- _EXERCISE OBJECTIVE_: Starting at the first line of the data below, repeat each line word for word up to and including the line with "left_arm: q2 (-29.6".
--------------------------------
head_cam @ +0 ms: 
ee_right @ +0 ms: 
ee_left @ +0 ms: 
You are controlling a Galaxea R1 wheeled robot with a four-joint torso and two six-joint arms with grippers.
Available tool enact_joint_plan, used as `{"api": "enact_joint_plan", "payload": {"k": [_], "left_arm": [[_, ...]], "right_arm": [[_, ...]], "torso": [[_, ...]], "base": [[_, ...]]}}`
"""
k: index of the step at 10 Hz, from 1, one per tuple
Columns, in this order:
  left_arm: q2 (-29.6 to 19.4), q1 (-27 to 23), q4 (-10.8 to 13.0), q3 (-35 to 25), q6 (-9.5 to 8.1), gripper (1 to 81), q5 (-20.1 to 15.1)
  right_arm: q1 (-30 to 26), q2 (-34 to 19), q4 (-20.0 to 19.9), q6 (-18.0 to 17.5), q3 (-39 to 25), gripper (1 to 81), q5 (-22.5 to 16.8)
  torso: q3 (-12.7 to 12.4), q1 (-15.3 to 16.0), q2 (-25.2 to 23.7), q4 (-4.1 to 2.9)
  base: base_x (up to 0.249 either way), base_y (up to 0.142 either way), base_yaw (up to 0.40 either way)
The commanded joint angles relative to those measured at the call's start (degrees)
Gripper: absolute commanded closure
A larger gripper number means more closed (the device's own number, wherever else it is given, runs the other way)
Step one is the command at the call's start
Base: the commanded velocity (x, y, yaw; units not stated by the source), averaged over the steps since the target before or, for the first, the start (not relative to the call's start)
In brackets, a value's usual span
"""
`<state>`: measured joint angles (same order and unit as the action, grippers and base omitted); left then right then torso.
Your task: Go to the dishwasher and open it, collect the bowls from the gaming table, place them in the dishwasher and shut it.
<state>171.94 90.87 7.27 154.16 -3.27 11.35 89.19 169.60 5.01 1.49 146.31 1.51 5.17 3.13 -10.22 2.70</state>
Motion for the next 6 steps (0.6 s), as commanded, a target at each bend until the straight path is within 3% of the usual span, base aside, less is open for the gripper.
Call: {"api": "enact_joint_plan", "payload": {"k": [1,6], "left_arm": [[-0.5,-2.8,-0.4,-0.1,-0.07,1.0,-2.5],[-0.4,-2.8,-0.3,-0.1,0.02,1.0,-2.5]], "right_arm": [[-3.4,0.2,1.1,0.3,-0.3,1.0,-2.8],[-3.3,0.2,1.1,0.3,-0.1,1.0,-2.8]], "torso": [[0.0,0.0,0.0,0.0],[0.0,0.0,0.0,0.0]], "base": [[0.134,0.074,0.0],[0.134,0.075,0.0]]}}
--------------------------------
- _FINISHED TASK_:
head_cam @ +0 ms: 
ee_right @ +0 ms: 
ee_left @ +0 ms: 
You are controlling a Galaxea R1 wheeled robot with a four-joint torso and two six-joint arms with grippers.
Available tool enact_joint_plan, used as `{"api": "enact_joint_plan", "payload": {"k": [_], "left_arm": [[_, ...]], "right_arm": [[_, ...]], "torso": [[_, ...]], "base": [[_, ...]]}}`
"""
k: index of the step at 10 Hz, from 1, one per tuple
Columns, in this order:
  left_arm: q2 (-29.6 to 19.4), q1 (-27 to 23), q4 (-10.8 to 13.0), q3 (-35 to 25), q6 (-9.5 to 8.1), gripper (1 to 81), q5 (-20.1 to 15.1)

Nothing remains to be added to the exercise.